In ossequio a tali norme, una donna (e solo lei!) viene portata a Gesù dai nemici di lui, pii osservanti della Legge. Si servono di lei non come persona ma come un mero caso giuridico per trarre in inganno Gesù, in modo da poterlo accusare come disobbediente e ribelle alla Legge. Sappiamo però che Gesù, pur senza mettersi contro la Torah di Mosè, chiede che quanti sono pronti a lapidare la donna siano senza peccato. Allora costoro lasciano cadere le pietre e se ne vanno. E Gesù dice alla donna: “Donna, dove sono? Nessuno ti ha condannata? … Neanch’io ti condanno; va’ e d’ora in poi non peccare più” (Gv 8,10-11). Le parole: “Neanch’io ti condanno”, sospendono la legge infranta e fanno regnare solo la misericordia. Ecco lo scandalo! Di qui la contestazione di Gesù da parte dei legalisti e degli osservanti: ma allora dove sta la giustizia? E sarà proprio questo aver compreso e annunciato la giustizia di Dio come contenente la misericordia, che porterà Gesù alla condanna e alla morte. Va ribadito con chiarezza: per Gesù il perdono, la misericordia sono una giustizia superiore!

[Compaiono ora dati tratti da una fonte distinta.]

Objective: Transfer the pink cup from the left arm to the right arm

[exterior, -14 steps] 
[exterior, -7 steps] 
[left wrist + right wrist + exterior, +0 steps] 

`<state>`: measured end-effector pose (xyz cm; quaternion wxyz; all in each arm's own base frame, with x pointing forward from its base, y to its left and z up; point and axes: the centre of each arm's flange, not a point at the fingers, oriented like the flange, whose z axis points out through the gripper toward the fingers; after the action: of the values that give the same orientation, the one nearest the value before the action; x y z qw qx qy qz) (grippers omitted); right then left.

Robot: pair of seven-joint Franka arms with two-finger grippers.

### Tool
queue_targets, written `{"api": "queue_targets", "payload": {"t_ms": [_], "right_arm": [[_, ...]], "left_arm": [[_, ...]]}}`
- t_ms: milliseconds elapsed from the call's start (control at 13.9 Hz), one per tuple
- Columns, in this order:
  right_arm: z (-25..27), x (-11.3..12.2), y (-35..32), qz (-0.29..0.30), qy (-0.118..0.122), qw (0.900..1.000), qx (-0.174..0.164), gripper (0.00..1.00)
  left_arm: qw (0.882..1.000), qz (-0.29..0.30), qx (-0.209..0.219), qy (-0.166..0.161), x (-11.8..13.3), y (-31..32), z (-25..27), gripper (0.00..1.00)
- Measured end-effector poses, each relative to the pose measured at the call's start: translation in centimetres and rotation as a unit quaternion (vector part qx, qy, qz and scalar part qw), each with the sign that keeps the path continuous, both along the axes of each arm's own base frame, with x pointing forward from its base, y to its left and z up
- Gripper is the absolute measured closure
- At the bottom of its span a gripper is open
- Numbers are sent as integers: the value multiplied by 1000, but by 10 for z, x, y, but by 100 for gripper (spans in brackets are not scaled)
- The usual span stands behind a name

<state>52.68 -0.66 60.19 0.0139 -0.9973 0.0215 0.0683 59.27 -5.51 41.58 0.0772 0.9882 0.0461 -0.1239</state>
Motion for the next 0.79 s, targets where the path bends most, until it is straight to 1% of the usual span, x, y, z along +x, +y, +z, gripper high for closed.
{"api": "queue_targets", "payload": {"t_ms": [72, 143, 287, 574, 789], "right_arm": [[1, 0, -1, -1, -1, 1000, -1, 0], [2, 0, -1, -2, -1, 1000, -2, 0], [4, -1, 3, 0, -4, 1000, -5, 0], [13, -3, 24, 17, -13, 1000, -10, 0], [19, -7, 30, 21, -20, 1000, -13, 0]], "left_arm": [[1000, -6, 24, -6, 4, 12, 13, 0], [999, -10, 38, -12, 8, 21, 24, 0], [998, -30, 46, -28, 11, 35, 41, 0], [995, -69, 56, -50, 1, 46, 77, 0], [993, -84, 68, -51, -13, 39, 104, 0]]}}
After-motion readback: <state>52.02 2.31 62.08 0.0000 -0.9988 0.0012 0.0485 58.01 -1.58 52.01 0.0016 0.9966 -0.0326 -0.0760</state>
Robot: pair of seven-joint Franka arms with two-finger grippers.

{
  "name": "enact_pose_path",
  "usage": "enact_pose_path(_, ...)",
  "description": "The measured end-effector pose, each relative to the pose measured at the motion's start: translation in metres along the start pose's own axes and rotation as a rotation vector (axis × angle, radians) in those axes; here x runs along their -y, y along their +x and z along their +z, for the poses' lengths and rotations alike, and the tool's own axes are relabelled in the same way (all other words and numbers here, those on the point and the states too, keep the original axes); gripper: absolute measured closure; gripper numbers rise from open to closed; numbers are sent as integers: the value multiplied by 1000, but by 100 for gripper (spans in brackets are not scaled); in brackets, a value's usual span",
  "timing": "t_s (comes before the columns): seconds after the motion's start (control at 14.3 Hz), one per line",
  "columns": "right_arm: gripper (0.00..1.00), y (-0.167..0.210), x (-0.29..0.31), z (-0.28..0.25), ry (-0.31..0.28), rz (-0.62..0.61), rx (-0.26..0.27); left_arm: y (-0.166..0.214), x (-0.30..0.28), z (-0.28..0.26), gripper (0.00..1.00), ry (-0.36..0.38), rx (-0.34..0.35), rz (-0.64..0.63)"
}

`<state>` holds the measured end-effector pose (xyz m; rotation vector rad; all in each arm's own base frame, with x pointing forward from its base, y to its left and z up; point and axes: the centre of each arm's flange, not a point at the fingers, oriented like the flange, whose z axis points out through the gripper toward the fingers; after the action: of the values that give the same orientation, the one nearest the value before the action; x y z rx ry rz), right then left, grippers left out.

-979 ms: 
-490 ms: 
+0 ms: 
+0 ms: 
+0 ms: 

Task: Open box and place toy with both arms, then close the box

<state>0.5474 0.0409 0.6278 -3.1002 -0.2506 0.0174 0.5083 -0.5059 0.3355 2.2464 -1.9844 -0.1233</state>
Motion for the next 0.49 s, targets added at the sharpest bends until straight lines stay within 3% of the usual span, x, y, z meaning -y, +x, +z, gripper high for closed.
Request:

Significativamente l’apostolo Giacomo, convinto, quale discepolo di Gesù, che la misericordia non deve temperare la giustizia, bensì deve temprarla, rendendola capace di affermarsi nella concretezza della vita, scrive:
Parlate e agite come persone che devono essere giudicate secondo la legge della libertà, perché il giudizio sarà senza misericordia contro chi non avrà fatto misericordia. La misericordia invece ha sempre la meglio nel giudizio (Gc 2,12-13).
Questo, in sintesi, l’essenziale del messaggio di Gesù riguardante giustizia e misericordia.
Conclusione
Vi ho parlato di un ordine diverso, quello della gratuità e del dono, e sono consapevole che questo non può coincidere del tutto con l’ordine della giustizia. Ma siccome il diritto è una creazione umana e può ricevere ispirazioni da ciò che gli umani vivono, credono e sperano, mi auguro che sia possibile l’esercizio di una giustizia misericordiosa, una giustizia che possa ispirarsi alle acquisizioni del pensiero umano, religioso o non religioso.
In tal senso, concludo ricordando una parola decisiva per la chiesa proferita da papa Francesco nei giorni scorsi. Facendo memoria del venticinquesimo anniversario dalla promulgazione del Catechismo della chiesa cattolica, il papa ha ammesso che vi è un’evoluzione anche della dottrina cattolica, proponendo perciò di modificare atteggiamenti ed espressioni riguardanti il tema della pena capitale. Consapevole che nella storia anche lo stato pontificio ha comminato ed esercitato questa pena, Francesco ha chiesto perdono, affermando che “la pena di morte lede pesantemente la dignità umana … È una misura disumana che umilia, in qualsiasi modo venga perseguita, la dignità personale. È in se stessa contraria al Vangelo, che vieta di sopprimere vite umane” (Discorso ai partecipanti all’incontro promosso dal Pontificio Consiglio per la Promozione della Nuova Evangelizzazione, 11 ottobre 2017).
È un mutamento della dottrina al quale deve fare seguito un mutamento anche del diritto canonico. Si tratta di un atto coraggioso, ma che il papa ha saputo compiere e che sarà tradotto in istituto giuridico. Anche questo gesto può ispirare iniziative di alto profilo da parte del diritto, a uomini e donne del diritto quali voi siete.